SUPPLIED MATERIAL —
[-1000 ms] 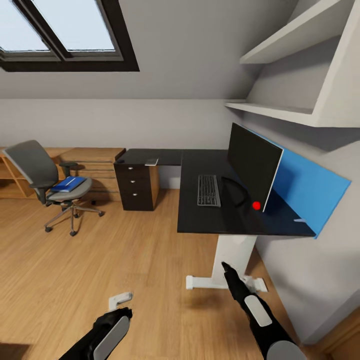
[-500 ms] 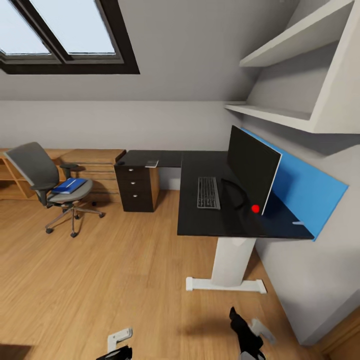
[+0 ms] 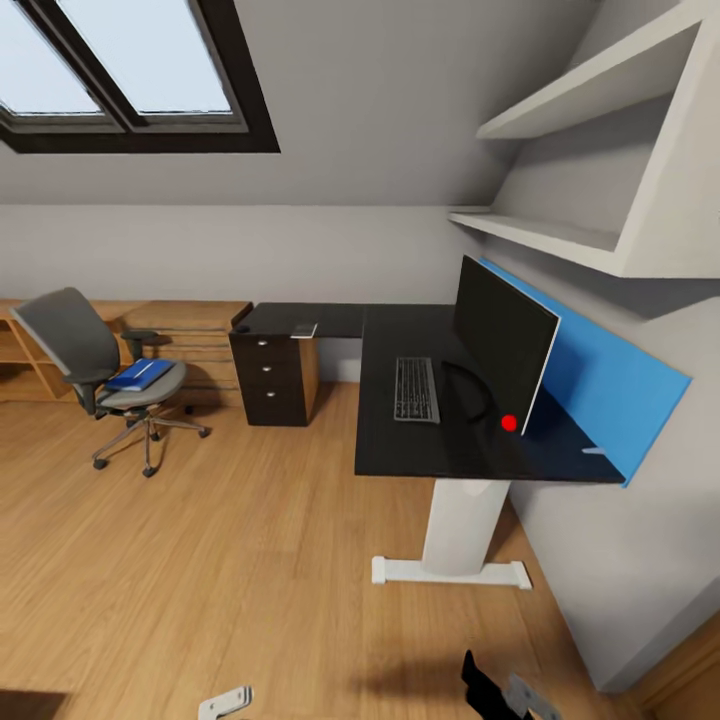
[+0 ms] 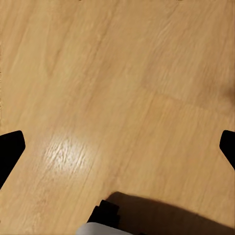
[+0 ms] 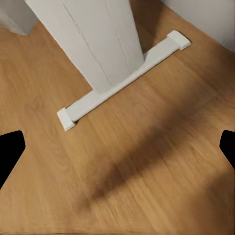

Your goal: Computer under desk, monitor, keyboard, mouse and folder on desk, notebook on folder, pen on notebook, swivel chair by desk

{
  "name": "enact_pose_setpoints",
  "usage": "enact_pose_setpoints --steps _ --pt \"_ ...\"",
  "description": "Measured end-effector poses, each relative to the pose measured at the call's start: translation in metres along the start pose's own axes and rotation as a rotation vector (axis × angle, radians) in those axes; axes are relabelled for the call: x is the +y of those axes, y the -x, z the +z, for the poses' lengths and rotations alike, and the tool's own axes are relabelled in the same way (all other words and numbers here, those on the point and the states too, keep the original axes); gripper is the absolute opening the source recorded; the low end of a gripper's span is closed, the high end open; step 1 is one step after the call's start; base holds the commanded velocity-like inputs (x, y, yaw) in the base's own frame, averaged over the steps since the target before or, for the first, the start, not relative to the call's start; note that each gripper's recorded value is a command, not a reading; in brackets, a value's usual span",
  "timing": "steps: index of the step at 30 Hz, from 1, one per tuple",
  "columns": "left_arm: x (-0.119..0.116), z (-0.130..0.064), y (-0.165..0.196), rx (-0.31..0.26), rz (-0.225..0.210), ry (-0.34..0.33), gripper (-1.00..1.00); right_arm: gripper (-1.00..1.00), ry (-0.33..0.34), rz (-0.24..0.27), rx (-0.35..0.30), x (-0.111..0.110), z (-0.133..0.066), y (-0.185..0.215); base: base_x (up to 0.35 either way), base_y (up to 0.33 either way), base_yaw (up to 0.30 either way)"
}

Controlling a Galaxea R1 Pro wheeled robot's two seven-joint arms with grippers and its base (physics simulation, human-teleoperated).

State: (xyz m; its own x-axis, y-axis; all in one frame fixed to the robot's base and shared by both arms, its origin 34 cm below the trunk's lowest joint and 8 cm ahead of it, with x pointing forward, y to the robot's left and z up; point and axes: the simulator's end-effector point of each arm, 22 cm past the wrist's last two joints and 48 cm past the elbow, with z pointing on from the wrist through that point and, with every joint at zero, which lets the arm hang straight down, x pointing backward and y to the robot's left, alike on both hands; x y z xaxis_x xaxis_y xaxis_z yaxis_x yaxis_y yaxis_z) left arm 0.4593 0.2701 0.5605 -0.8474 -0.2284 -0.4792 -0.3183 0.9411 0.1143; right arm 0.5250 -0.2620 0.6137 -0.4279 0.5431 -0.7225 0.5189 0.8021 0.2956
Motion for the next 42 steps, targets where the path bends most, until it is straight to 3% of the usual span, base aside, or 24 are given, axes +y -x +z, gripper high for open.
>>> enact_pose_setpoints --steps 6,17,18,20,21,42 --pt "0.002 -0.003 0.002 -0.003 -0.002 0.001 1.00 1.00 0.058 -0.090 0.008 0.009 -0.003 0.002 0.000 0.000 0.000" --pt "0.009 -0.003 -0.004 0.007 0.006 0.014 1.00 1.00 0.082 -0.101 0.020 0.020 -0.007 -0.006 0.000 0.154 0.017" --pt "0.009 -0.003 -0.004 0.007 0.007 0.014 1.00 1.00 0.104 -0.127 0.023 0.026 -0.007 -0.008 0.048 0.329 0.210" --pt "0.009 -0.003 -0.005 0.009 0.009 0.014 1.00 1.00 0.195 -0.238 0.035 0.047 -0.012 -0.016 0.137 0.311 0.245" --pt "0.009 -0.004 -0.005 0.010 0.009 0.014 1.00 1.00 0.210 -0.255 0.040 0.050 -0.014 -0.020 0.215 0.270 0.252" --pt "0.012 -0.002 -0.009 0.017 0.007 0.022 1.00 1.00 0.215 -0.258 0.051 0.053 -0.016 -0.027 0.304 0.149 0.261"
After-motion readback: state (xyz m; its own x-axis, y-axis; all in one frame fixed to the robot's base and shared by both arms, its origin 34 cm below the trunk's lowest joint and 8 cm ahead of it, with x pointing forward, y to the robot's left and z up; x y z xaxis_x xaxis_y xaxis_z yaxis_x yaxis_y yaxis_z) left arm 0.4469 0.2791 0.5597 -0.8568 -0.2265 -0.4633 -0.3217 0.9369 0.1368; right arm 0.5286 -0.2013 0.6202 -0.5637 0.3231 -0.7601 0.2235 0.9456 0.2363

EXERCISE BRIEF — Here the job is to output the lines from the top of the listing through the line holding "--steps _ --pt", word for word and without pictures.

ANSWER TO THE EXERCISE —
[-1000 ms] 
[-500 ms] 
[+0 ms] 
[+0 ms] 
[+0 ms] 

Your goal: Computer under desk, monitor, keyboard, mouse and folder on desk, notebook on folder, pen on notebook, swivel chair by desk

{
  "name": "enact_pose_setpoints",
  "usage": "enact_pose_setpoints --steps _ --pt \"_ ...\"",

The answer given here is complete.